Safari, what a cracking idea! I am feeling supersonic, so could I please have a gin and tonic? Here's to RSmum and Heffalump!

And... is there any Village People songs in the repertoire by any chance, DJ?


----------



## safarigirl (Feb 23, 2005)

about time someone ordered a good old gin and tonic, i'm making it a double for such an excellent choice.

Village people - classic, definately added - the DJ is about to arrive, as the bar is getting rowdier and he will certainly be spinning some of their classics

okay all together now "Y M C A"


----------



## brownowl23 (Jan 3, 2006)

MInes a G&T please safari. Thats a gaviscon and tonic not a Gin and tonic 

Congrats to RSmum and Heffalump


----------



## MrsBunny (Oct 2, 2006)

Mrs Bummy!!!! ??   

I don't think anyone'll remember that one in the morning - I certainly won't, that champagne went down rather well especially the way it was served.

I'm all sung out now so off to bed - coming Mr Hunter?   

Thanks Safarigirl for a great night


----------



## EmmaC (May 5, 2007)

I'm celebrating too - so I'll have a nice freshly squeezed orange juice!!!! I'd like a straw with it.
Cheese straw not drinking straw


----------



## Tea63 (Sep 21, 2006)

OH no - looks like I'm too late for the party - looks like you are all in bed by now - do wonder what state you were when you left the party  
Hope you had a great time - and again a big congratulation to Em and Debs     
Tea


----------



## safarigirl (Feb 23, 2005)

WOW what a night - just finished cleaning the bar ... found some underwear under the sofa's!!! tsk tsk - girls - also there's a posse of italian men asking for giggly's number!

Hope you enjoyed yourself at the bar last night!


----------



## bluebell (Dec 9, 2004)

I am sure I saw Giggles on the beach this morning being massaged by a group of swarthy men, whilst sipping a hair of the dog cocktail.  Had better keep quiet or her DH will come and beat me up .. and he ain't weedy !

What a hangover I have after that vat of wine, but it was worth it for Jude. 
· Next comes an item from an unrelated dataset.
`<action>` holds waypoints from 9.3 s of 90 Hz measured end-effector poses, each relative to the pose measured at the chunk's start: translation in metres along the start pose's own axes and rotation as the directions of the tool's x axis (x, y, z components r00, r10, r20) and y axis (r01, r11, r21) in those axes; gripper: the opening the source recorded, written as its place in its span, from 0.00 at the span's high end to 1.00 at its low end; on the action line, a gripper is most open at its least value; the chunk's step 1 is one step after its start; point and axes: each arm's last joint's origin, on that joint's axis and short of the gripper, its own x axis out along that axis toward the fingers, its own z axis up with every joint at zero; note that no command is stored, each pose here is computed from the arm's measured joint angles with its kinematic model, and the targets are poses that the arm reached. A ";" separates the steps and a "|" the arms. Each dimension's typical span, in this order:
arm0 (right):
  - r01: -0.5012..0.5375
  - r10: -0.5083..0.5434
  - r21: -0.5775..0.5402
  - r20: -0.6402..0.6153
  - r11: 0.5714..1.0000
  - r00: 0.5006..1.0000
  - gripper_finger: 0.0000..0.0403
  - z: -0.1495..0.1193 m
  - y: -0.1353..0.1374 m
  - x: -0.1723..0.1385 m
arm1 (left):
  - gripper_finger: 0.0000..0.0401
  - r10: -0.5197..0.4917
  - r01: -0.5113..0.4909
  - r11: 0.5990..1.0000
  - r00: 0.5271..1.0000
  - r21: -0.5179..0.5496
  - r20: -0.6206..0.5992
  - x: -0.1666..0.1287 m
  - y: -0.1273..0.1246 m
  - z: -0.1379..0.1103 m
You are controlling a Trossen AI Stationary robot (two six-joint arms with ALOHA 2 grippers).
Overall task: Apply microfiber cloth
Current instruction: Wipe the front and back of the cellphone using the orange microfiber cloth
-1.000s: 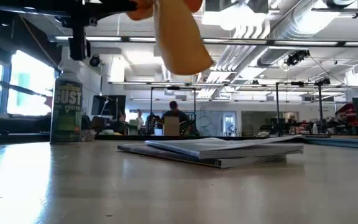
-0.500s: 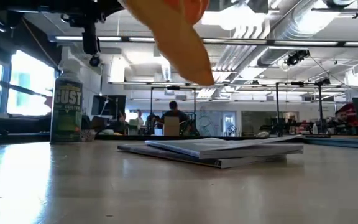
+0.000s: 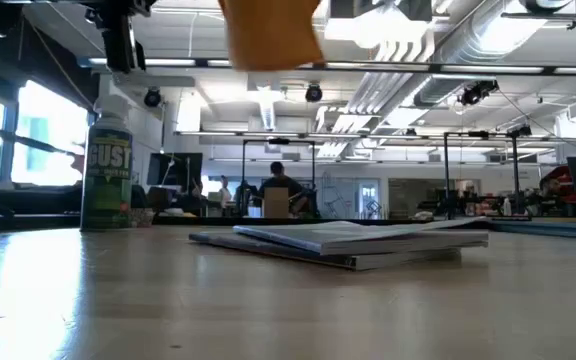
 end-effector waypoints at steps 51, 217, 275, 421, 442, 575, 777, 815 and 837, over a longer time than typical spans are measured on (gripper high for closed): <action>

Safarigirl, I never would have thought you would have worked the poles like that, and Mrs Bunny how young was that toy boy you found after all that champagne ?

What a great night.  Let's do it again sometime. Better go or else I'll get sued for libel (sp?).
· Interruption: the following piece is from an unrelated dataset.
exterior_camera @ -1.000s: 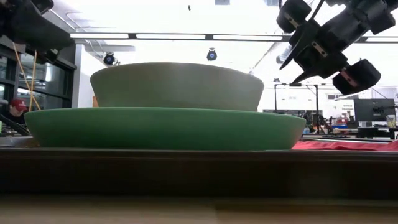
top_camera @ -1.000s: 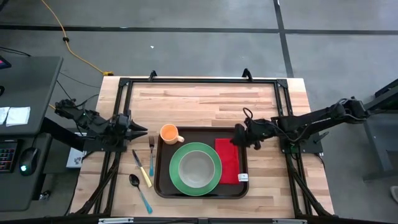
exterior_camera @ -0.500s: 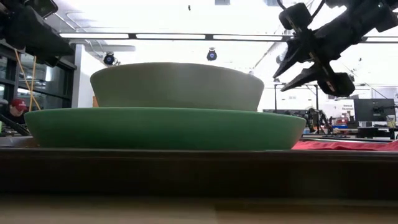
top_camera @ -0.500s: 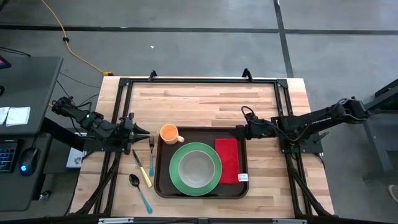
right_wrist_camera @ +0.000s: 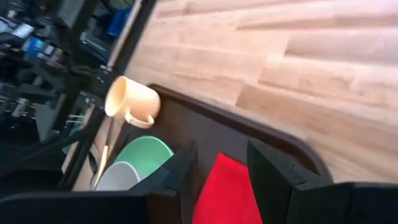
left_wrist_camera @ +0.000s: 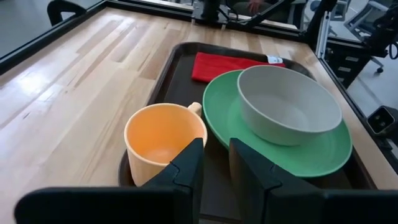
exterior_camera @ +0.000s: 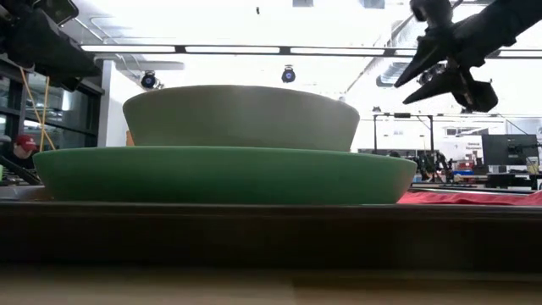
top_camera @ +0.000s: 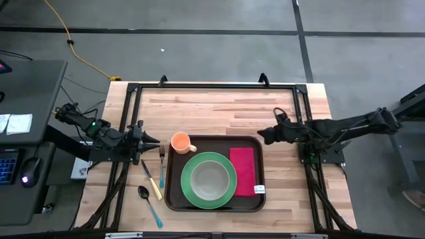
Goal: Set up tray
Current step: Put the blue fork on the red table napkin
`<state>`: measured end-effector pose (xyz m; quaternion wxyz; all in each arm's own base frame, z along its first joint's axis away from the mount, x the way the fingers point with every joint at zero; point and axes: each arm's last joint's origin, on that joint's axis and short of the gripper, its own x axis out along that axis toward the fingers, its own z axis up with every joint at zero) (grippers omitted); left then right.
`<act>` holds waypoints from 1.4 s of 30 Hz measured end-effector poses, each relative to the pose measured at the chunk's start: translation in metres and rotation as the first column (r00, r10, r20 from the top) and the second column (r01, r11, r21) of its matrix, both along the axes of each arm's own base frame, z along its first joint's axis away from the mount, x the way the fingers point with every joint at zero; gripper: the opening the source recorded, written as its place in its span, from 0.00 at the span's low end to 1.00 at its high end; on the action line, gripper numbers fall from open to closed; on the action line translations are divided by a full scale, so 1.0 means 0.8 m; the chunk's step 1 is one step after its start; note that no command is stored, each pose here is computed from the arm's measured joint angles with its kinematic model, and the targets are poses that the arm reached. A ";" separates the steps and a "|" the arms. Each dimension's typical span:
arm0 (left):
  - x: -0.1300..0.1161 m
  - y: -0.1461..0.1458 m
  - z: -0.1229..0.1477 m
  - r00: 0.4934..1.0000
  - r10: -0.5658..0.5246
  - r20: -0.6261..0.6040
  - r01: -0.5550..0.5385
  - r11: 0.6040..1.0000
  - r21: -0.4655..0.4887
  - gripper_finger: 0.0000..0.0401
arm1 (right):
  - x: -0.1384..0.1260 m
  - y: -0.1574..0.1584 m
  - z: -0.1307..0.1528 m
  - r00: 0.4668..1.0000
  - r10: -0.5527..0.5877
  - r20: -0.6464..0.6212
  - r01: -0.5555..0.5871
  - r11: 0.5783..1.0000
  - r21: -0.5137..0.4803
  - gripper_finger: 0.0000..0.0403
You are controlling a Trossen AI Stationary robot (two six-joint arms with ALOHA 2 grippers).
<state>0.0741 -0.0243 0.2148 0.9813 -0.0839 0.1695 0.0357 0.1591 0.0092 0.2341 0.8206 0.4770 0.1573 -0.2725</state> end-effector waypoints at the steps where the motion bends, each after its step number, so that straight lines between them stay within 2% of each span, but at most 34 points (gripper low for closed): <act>1: 0.000 0.000 0.000 1.000 0.003 0.001 -0.003 1.000 0.001 0.27 | -0.003 -0.001 0.003 1.000 0.005 0.008 -0.005 1.000 -0.014 0.28; 10: 0.000 0.001 0.000 1.000 0.018 0.002 -0.018 1.000 0.007 0.27 | -0.029 -0.005 0.006 0.999 0.020 -0.040 -0.023 0.996 -0.081 0.28; 18: 0.000 0.001 0.000 1.000 0.026 0.003 -0.026 1.000 0.010 0.27 | -0.032 -0.005 0.006 0.995 0.055 -0.083 -0.068 0.985 -0.161 0.28; 22: 0.000 0.001 -0.001 1.000 0.026 -0.001 -0.026 1.000 0.013 0.27 | -0.032 -0.005 -0.012 0.994 0.059 -0.093 -0.074 0.983 -0.166 0.28; 29: 0.000 0.001 -0.001 1.000 0.029 -0.001 -0.029 1.000 0.005 0.27 | -0.028 -0.003 -0.048 0.993 0.110 0.042 -0.104 0.985 -0.136 0.28; 34: -0.001 0.002 -0.002 1.000 0.015 -0.017 -0.014 0.998 0.057 0.27 | -0.032 -0.003 -0.068 0.991 0.111 0.072 -0.101 0.986 -0.135 0.28; 38: -0.001 0.001 -0.001 1.000 0.015 -0.010 -0.014 0.998 0.055 0.27 | -0.033 -0.004 -0.075 0.987 0.112 0.113 -0.097 0.986 -0.135 0.28; 42: -0.001 0.001 -0.002 1.000 0.014 -0.011 -0.013 0.998 0.057 0.27 | -0.034 -0.004 -0.077 0.987 0.122 0.100 -0.106 0.983 -0.153 0.28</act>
Thanks for being such a great host S-girl ! (S-Club 777 Abroadies !)
Bluebell xxxx


----------



## Grumpygirl (Oct 24, 2004)

Rotten hangover, must have been a good night. Can't remember a thing. Thanks Safarigirl, you give ace parties.


----------



## safarigirl (Feb 23, 2005)

You're welcome everyone - bar will open again for next celebrations .... now gotta go practice my pole dancing some more ...


----------



## RSMUM (Sep 3, 2003)

Can't believe I just found this! You are all COMPLETELY bonkers!!! 

And I'm here, found some non-alcoholic beer behind the bar, goes down nicely with some lovely Brazil nuts and a few epsiodes of anything with David Tennant in it!!!!


----------



## Ms Minerva (Mar 7, 2005)

Just found this thread!

Is the bar still open or have I missed the party (story of my life!)

If it is still open I will have a large glass of Champagne or Cava, just as good in my opinion, half the price too!

Jules
xxx

PS RSMUM - Hands off David, he is dressed as a waiter for the night, working in the Abroadies bar, complete with dickie bow tie and bringing my drinks ALL night!


----------



## fringegirl (Apr 26, 2007)

I am so sick of fruit juice, is it just me?

I have a grave confession to make - had a glass of red wine last night, just the one. It tasted like nectar of the gods and I drank it really slowly to fully appreciate the wonderous taste. Apparently you can have 1 glass per week or so my midwife said, honest!!!

Can I have a virtual treble vodka with coke please??

I wouldn't mind but found out on Friday we're having twins so could have done with about 10 vodkas and 3 bottles of wine for the shock!!!!!


----------



## safarigirl (Feb 23, 2005)

fringegirl excellent news on the twins - enjoy the red wine as the good news sinks in - virtual treble deble vodka for you

ladies ladies no fighting over the waiters!

Mrs Minerva i'll send you a personal invitation to the bar next time it opens - 

RSMUM of course we're bonkers that what good news does to us!


----------